Part of the the series:  Doing Power BI the Right Way (link)

In a business intelligence solution, data must be shaped and transformed. Your data is rarely, if ever, going to be in the right format for analytic reporting. It may need to be consolidated into related fact and dimension tables, summarized, grouped or just cleaned-up before tables can be imported into a data model for reporting. If source data is in a relational database, chances are that it is optimized for transactional processing or application development. The column names, data types and formats are likely not suitable nor user-friendly for simple reporting. If source data exists in files or spreadsheets extracted from business reports, without data preparation you are likely just to reproduce the existing reports without adding business value.

This important topic raises one of the most critical questions to consider when designing a Power BI project:

Where should I shape and transform data?

Data can be shaped and transformed in at least three different layers in the business intelligence process:

  1. At the source
  2. In Power Query
  3. In the BI data model

Your options for transforming data at the source depend on the capabilities of the data source. In general, a query running closer to a data source will be more efficient than one that must transfer a set of data, cache and manipulate it downstream. If you are importing text files or Excel files, then your only choice is to import an entire file and then potentially throw away what you don’t need – which is fine for small-ish data sets.

The right side of the previous diagram depicts data transformed in the data model. Some data morphing can be performed in DAX using calculated columns or calculated tables. In rare cases, there may be good reasons to do this but if you can perform row-level calculations in a database view or in Power Query, you will be better off. It is also easier to maintain the solution if you can keep all that query logic in the same layer so you are only using one design tool.

Data shaping at the Source

If we break the first choice down a little further, we could prepare data in an Extract, Transform & Load (ETL) process and populate a new table in the source database with correctly-shaped and formatted data for BI reporting. This is the approach used in traditional data warehouse solutions, typically under the control of an IT-managed data warehouse development group.
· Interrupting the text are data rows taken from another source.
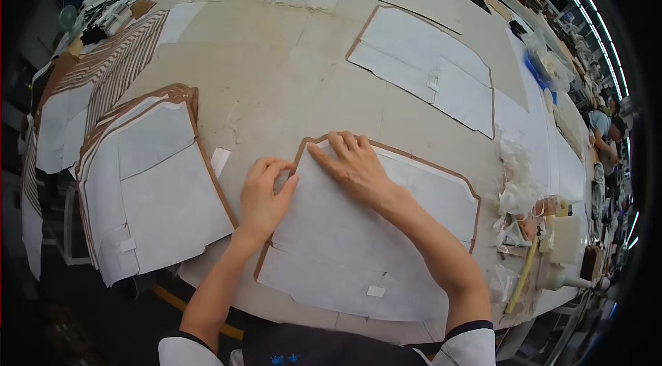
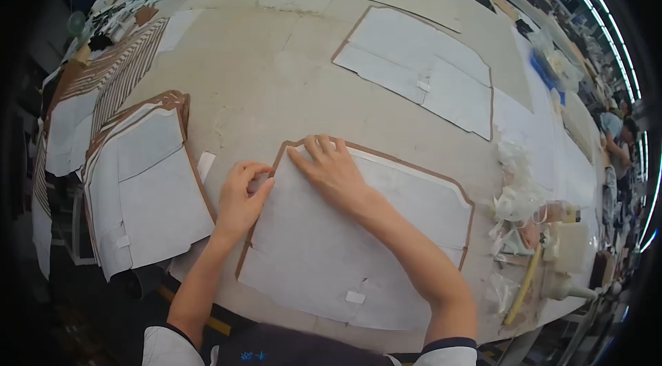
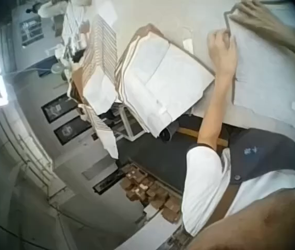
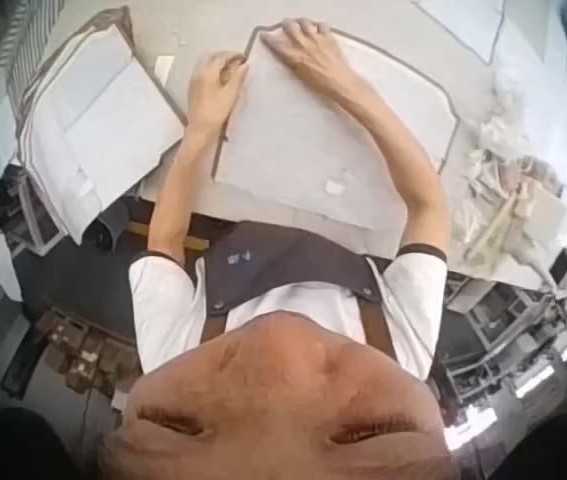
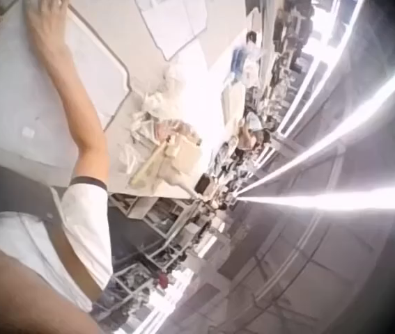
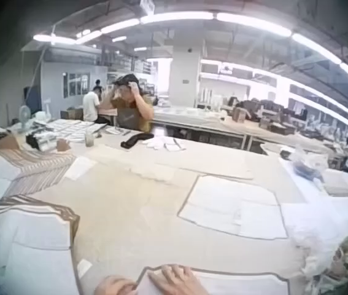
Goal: Applying adhesive strips to leather panels and stacking them as part of a manufacturing process.
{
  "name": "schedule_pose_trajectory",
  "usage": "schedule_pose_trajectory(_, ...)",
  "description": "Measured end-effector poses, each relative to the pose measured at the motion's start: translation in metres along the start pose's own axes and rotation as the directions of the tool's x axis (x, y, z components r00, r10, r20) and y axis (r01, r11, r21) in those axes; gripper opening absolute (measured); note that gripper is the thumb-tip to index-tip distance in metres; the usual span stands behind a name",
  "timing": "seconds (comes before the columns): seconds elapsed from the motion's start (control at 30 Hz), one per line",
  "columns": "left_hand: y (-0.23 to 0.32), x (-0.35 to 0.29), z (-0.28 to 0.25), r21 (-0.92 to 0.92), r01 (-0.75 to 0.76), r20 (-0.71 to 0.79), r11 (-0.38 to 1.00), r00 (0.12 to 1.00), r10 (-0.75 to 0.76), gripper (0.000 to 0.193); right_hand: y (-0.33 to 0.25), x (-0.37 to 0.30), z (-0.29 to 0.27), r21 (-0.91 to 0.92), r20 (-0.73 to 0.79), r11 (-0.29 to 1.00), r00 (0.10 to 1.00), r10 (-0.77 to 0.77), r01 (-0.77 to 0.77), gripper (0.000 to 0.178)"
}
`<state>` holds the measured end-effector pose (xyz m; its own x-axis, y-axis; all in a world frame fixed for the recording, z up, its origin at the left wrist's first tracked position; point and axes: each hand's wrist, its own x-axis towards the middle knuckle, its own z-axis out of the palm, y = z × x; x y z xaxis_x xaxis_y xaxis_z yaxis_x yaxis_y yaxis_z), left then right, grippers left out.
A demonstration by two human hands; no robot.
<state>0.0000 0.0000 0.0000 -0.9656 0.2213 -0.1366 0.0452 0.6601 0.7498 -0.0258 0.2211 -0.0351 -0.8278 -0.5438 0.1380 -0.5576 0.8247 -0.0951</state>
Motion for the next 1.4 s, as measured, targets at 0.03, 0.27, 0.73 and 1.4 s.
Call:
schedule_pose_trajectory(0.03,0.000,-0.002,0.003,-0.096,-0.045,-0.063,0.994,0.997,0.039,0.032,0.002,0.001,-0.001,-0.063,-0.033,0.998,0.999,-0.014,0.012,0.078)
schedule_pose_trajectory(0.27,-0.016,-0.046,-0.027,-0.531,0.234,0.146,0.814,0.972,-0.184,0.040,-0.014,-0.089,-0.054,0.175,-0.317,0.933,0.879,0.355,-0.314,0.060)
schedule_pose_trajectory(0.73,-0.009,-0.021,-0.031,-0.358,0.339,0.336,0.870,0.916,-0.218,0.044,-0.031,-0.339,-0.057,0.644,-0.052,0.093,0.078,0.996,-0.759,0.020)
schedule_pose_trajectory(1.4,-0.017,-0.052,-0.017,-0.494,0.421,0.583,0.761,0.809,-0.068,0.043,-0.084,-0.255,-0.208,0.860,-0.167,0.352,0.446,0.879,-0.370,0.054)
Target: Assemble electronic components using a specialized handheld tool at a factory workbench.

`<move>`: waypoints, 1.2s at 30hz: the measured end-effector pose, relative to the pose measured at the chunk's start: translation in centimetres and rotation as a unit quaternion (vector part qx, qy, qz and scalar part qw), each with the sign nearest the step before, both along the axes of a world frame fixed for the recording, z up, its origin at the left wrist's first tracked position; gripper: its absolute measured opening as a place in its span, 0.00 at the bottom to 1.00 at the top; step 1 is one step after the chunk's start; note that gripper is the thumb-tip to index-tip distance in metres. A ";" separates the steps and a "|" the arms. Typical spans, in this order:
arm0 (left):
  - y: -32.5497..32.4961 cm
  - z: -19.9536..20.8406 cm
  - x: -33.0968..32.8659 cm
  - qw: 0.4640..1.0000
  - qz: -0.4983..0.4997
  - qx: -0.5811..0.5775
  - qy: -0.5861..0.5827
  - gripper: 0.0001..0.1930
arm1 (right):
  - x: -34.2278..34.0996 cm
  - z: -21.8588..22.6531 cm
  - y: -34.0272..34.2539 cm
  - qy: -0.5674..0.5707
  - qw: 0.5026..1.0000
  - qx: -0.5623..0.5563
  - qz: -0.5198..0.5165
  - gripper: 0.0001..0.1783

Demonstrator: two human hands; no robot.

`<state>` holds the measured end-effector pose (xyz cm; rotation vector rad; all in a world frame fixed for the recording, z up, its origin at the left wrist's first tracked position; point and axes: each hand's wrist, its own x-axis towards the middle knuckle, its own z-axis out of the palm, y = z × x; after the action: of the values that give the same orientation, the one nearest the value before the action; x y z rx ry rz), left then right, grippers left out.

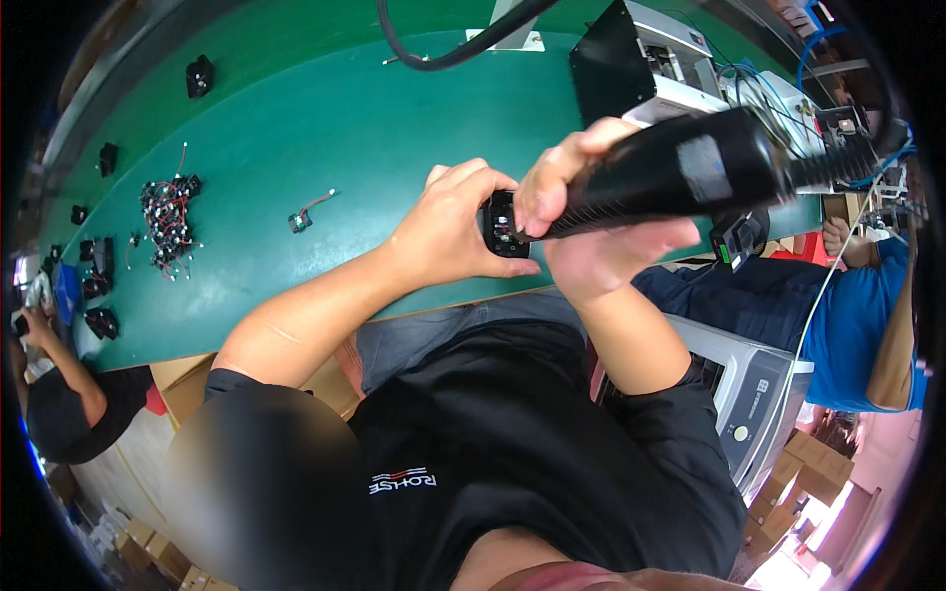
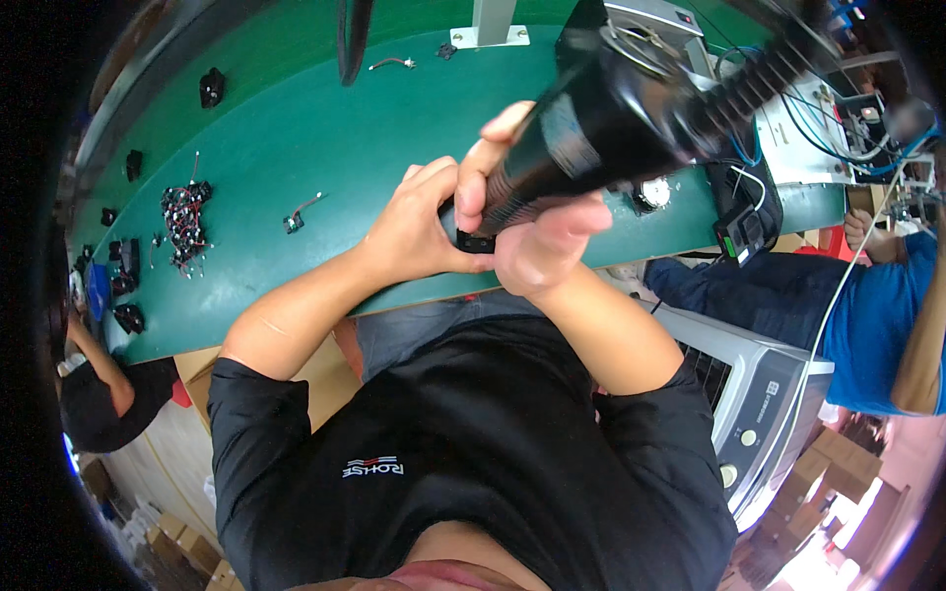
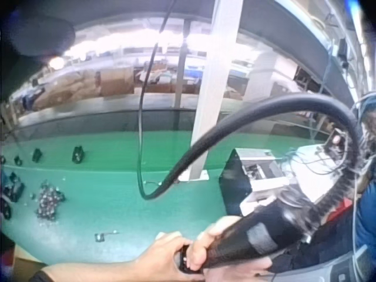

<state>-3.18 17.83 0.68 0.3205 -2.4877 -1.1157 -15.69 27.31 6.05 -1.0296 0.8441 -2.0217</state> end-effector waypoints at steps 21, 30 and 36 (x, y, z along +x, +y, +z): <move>0.0 0.8 -0.1 0.998 0.037 0.056 0.005 0.42 | -14.1 5.7 2.3 0.228 0.922 0.030 -0.310 0.50; 0.1 1.0 0.2 0.996 0.063 -0.006 -0.057 0.40 | -9.5 5.3 3.4 0.071 0.976 -0.005 -0.205 0.52; -0.2 0.3 -0.2 0.999 0.034 -0.025 0.014 0.40 | -2.5 3.6 1.4 0.065 0.994 -0.053 -0.067 0.58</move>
<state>-3.38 17.65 0.94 0.3712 -2.4571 -1.0224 -18.16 28.75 9.68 -1.2039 0.9015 -2.1499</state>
Data Warehouse, Data Mart or Data Lake

Back in the day, the conventional approach was to move data from sources into a staging database, and then to move it again into a dimensional database that was structured to support analytic reporting. I say this in past-tense because that was the way we always did it 10-20 years ago. Now, in the age of self-service analytics, it has become more common to build reporting projects on-the-fly and to transform data without moving all the data from one location to another before it arrives in the BI data model. However, there are limits to just how much data we can transform and how much complex transformation can be done in an ad-hoc fashion. The water here is muddy and it is difficult to say that one approach is always preferable to another but one thing is very clear: a Data Warehouse is very necessary in cases where data governance, high volume and centralized management are required.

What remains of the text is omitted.